DPDK patches and discussions
 help / color / mirror / Atom feed
From: "Mattias Rönnblom" <hofors@lysator.liu.se>
To: "Morten Brørup" <mb@smartsharesystems.com>,
	dev@dpdk.org, "Bruce Richardson" <bruce.richardson@intel.com>,
	"Konstantin Ananyev" <konstantin.v.ananyev@yandex.ru>
Cc: Jan Viktorin <viktorin@rehivetech.com>,
	Ruifeng Wang <ruifeng.wang@arm.com>,
	David Christensen <drc@linux.vnet.ibm.com>,
	Stanislaw Kardach <kda@semihalf.com>
Subject: Re: [RFC v2] non-temporal memcpy
Date: Wed, 10 Aug 2022 13:47:42 +0200	[thread overview]
Message-ID: <fc427711-a7ab-a5ba-0523-5389c90580e6@lysator.liu.se> (raw)
In-Reply-To: <98CBD80474FA8B44BF855DF32C47DC35D8724B@smartserver.smartshare.dk>

On 2022-08-09 17:00, Morten Brørup wrote:
>> From: Mattias Rönnblom [mailto:hofors@lysator.liu.se]

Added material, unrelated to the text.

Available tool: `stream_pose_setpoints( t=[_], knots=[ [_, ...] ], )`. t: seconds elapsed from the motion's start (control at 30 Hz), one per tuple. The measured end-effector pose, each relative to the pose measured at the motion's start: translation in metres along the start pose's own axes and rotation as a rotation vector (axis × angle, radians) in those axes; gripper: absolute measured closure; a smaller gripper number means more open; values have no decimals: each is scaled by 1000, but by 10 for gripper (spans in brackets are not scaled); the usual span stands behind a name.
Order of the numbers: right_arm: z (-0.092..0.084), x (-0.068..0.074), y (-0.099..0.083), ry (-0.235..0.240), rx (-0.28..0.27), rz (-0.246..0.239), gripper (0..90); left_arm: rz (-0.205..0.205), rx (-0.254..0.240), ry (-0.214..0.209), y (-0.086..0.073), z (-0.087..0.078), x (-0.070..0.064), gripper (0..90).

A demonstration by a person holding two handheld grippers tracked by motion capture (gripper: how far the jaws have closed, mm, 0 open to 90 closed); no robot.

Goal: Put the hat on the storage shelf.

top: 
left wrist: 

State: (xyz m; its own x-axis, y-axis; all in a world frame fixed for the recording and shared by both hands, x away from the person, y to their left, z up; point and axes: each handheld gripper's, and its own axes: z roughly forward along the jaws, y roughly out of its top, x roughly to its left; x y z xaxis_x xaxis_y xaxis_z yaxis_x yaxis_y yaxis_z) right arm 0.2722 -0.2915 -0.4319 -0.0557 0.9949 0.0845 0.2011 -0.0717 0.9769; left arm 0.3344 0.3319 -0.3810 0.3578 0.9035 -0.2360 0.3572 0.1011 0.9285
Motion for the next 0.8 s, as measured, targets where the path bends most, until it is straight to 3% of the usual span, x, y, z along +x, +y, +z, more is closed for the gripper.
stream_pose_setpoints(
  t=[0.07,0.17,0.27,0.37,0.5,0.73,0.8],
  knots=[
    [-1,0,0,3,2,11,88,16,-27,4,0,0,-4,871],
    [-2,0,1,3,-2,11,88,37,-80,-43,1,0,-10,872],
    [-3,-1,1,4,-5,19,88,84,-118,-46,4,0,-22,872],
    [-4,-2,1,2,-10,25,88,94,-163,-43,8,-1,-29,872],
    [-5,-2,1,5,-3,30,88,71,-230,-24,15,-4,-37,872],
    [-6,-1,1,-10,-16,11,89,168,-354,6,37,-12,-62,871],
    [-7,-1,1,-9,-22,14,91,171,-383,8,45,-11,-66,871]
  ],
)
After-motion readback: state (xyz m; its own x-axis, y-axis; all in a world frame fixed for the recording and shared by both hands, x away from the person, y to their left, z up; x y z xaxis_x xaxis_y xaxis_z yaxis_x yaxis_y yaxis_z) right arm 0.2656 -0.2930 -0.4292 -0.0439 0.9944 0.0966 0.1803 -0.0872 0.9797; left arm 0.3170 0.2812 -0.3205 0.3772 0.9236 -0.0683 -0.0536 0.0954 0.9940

>> Sent: Tuesday, 9 August 2022 14.05
>>
>> On 2022-08-09 11:46, Morten Brørup wrote:
>>>> From: Mattias Rönnblom [mailto:hofors@lysator.liu.se]

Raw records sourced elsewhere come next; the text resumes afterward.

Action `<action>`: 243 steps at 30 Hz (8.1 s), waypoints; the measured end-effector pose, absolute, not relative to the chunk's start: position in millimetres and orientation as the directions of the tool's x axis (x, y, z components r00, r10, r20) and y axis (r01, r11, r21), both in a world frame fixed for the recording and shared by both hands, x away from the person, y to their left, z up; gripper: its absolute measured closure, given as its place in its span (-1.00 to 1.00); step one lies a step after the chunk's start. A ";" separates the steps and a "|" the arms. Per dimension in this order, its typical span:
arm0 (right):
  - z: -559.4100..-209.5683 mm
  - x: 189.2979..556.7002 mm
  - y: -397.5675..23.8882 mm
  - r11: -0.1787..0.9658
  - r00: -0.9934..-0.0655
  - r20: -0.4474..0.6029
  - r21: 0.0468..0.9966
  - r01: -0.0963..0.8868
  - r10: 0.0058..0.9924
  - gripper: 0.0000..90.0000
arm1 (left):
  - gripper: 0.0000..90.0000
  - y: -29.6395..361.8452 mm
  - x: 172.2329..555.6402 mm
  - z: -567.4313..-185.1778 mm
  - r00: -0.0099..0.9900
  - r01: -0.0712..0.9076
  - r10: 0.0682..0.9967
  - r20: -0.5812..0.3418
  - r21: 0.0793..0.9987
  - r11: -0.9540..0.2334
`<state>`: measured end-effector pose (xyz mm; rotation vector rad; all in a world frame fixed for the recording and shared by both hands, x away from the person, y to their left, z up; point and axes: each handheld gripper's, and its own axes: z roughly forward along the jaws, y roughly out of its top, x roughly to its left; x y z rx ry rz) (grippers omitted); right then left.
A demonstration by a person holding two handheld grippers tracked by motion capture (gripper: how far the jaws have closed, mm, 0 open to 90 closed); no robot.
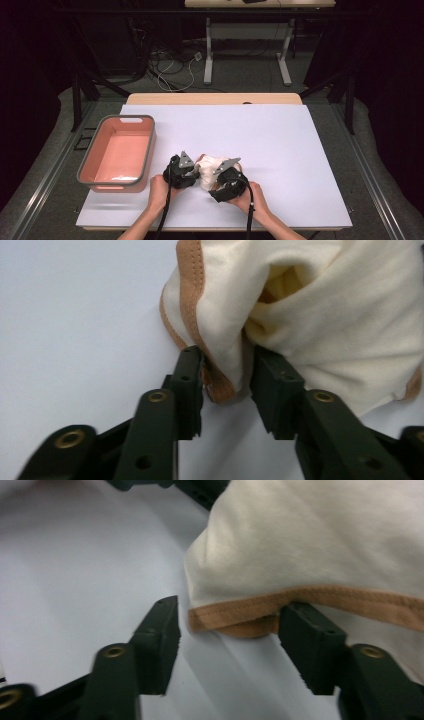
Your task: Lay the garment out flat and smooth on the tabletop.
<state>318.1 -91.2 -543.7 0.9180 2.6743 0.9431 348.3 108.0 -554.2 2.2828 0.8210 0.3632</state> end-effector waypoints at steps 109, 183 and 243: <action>-521.5 332.5 -142.2 0.634 -0.769 -0.118 0.651 0.417 0.628 0.95 | 0.93 108.7 322.0 -540.7 0.754 0.317 0.613 0.239 0.684 -0.657; -514.0 304.3 -122.2 0.646 -0.842 -0.102 0.692 0.322 0.529 0.34 | 0.50 116.5 322.8 -539.3 0.766 0.341 0.617 0.181 0.698 -0.629; -509.0 328.5 -123.8 0.522 -0.731 -0.106 0.769 0.370 0.674 0.85 | 0.96 119.1 317.3 -518.9 0.717 0.340 0.674 0.179 0.754 -0.562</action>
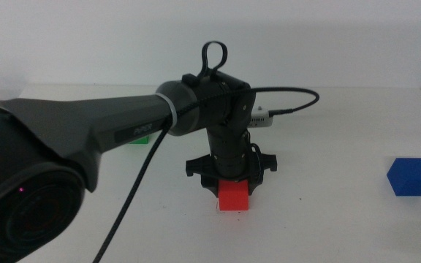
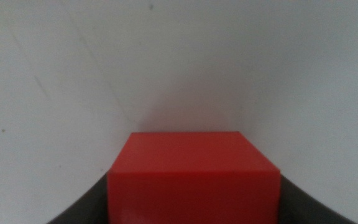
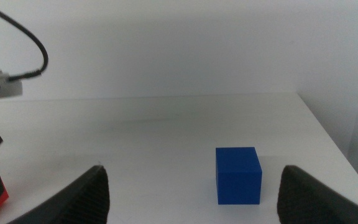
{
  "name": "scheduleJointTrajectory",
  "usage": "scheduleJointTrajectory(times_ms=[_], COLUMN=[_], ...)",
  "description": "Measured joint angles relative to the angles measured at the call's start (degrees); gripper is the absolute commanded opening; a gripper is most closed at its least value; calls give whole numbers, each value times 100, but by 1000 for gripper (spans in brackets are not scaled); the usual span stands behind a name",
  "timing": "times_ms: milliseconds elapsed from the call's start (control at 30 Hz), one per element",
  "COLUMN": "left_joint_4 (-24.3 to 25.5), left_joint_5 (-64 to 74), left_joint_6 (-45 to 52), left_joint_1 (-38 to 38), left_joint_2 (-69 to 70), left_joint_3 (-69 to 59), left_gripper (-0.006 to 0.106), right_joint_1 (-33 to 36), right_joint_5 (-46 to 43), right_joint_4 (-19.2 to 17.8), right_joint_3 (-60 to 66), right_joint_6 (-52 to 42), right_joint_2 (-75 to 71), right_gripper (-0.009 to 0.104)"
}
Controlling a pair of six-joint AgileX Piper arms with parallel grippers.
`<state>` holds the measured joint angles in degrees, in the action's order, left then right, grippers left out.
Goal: Stack red cubes first, then green, then blue cubes in a specific spot.
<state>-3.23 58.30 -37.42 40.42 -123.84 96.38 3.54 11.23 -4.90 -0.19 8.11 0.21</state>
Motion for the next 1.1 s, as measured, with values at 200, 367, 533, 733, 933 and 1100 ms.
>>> scheduleJointTrajectory(times_ms=[200, 367, 533, 733, 933, 1100], left_joint_4=[13, 75, 596, 1522, 1560, 895], left_joint_5=[2, 108, 304, 737, 402, -226], left_joint_6=[-10, 82, 124, 252, 963, 1590], left_joint_1=[0, 4, 4, -488, -1713, -2399], left_joint_2=[-85, -95, 314, 1294, 1356, 1023], left_joint_3=[21, 21, 21, 21, 35, 54], left_gripper=[9, 94, 94, 94, 94, 94], right_joint_1=[0, 0, 0, 0, 0, 0], right_joint_5=[0, 0, 0, 0, 0, 0], right_joint_4=[0, 0, 0, 0, 0, 0], right_joint_3=[0, 0, 0, 0, 0, 0], right_joint_6=[0, 0, 0, 0, 0, 0], right_joint_2=[0, 0, 0, 0, 0, 0], right_gripper=[88, 88, 88, 88, 88, 88])
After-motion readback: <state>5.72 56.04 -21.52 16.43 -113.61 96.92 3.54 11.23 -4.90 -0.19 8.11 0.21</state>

>>>> Sent: Sunday, 7 August 2022 22.25
>>>>
>>>> On 2022-07-19 17:26, Morten Brørup wrote:
>>>>> This RFC proposes a set of functions optimized for non-temporal
>>>> memory copy.
>>>>>
>>>>> At this stage, I am asking for feedback on the concept.
>>>>>
>>>>> Applications sometimes data to another memory location, which is
>> only
>>>> used
>>>>> much later.
>>>>> In this case, it is inefficient to pollute the data cache with the
>>>> copied
>>>>> data.
>>>>>
>>>>> An example use case (originating from a real life application):
>>>>> Copying filtered packets, or the first part of them, into a capture
>>>> buffer
>>>>> for offline analysis.
>>>>>
>>>>> The purpose of these functions is to achieve a performance gain by
>>>> not
>>>>> polluting the cache when copying data.

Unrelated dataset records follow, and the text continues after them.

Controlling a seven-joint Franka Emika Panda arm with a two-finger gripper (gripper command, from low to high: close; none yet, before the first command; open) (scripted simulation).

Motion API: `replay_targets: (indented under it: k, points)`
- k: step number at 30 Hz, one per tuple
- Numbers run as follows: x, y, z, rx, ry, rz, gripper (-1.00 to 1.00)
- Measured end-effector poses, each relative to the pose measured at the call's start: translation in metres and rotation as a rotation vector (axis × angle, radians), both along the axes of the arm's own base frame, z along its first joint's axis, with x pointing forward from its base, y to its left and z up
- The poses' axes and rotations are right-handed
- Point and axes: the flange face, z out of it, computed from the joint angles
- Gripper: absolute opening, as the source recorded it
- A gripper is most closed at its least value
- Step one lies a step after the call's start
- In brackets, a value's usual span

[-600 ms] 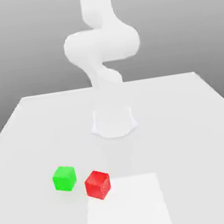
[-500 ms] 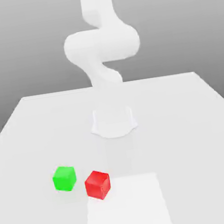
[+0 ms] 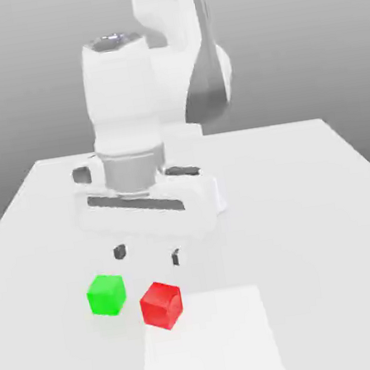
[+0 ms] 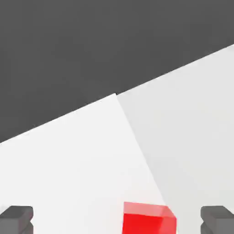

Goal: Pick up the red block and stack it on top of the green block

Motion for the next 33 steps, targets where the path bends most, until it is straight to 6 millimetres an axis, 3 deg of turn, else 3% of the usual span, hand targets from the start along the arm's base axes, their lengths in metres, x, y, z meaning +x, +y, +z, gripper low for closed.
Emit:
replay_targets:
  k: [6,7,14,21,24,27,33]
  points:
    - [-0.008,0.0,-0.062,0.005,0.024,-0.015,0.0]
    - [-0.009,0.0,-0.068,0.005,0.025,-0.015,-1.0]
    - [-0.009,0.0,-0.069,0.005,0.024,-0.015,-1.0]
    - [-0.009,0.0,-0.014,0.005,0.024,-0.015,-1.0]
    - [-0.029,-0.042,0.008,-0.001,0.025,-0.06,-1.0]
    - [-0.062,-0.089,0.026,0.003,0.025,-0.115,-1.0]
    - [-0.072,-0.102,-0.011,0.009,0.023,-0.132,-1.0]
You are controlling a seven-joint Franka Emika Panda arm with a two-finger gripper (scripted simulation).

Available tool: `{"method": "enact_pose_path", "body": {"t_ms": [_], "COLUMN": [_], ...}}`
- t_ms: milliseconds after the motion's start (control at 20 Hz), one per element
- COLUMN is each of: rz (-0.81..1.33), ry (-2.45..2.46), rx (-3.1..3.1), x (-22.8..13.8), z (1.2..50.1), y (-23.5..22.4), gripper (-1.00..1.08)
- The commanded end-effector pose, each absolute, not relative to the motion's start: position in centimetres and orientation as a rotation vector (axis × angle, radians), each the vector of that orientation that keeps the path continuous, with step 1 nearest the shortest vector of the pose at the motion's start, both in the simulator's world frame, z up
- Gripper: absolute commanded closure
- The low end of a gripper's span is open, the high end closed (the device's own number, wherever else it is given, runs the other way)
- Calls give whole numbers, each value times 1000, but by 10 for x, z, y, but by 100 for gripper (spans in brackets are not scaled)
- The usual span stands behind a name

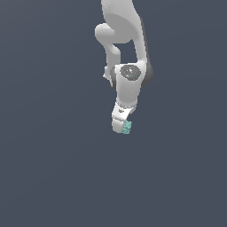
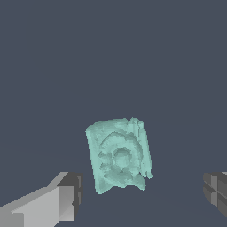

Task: Pick up the object and move it to a goal position.

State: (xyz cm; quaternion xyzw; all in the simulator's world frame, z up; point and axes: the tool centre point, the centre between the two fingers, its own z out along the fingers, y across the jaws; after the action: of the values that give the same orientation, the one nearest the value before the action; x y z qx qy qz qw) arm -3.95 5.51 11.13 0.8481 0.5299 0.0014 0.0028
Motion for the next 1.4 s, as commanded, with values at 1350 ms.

>>>>> Although the throughput may be improved by further optimization, I
>> do
>>>> not
>>>>> consider througput optimization relevant initially.
>>>>>
>>>>> The x86 non-temporal load instructions have 16 byte alignment
>>>>> requirements [1], while ARM non-temporal load instructions are
>>>> available with
>>>>> 4 byte alignment requirements [2].
>>>>> Both platforms offer non-temporal store instructions with 4 byte
>>>> alignment
>>>>> requirements.
>>>>>
>>>>
>>>> I don't think memcpy() functions should have alignment requirements.
>>>> That's not very practical, and violates the principle of least
>>>> surprise.
>>>
>>> I didn't make the CPUs with these alignment requirements.
>>>
>>> However, I will offer optimized performance in a generic NT memcpy()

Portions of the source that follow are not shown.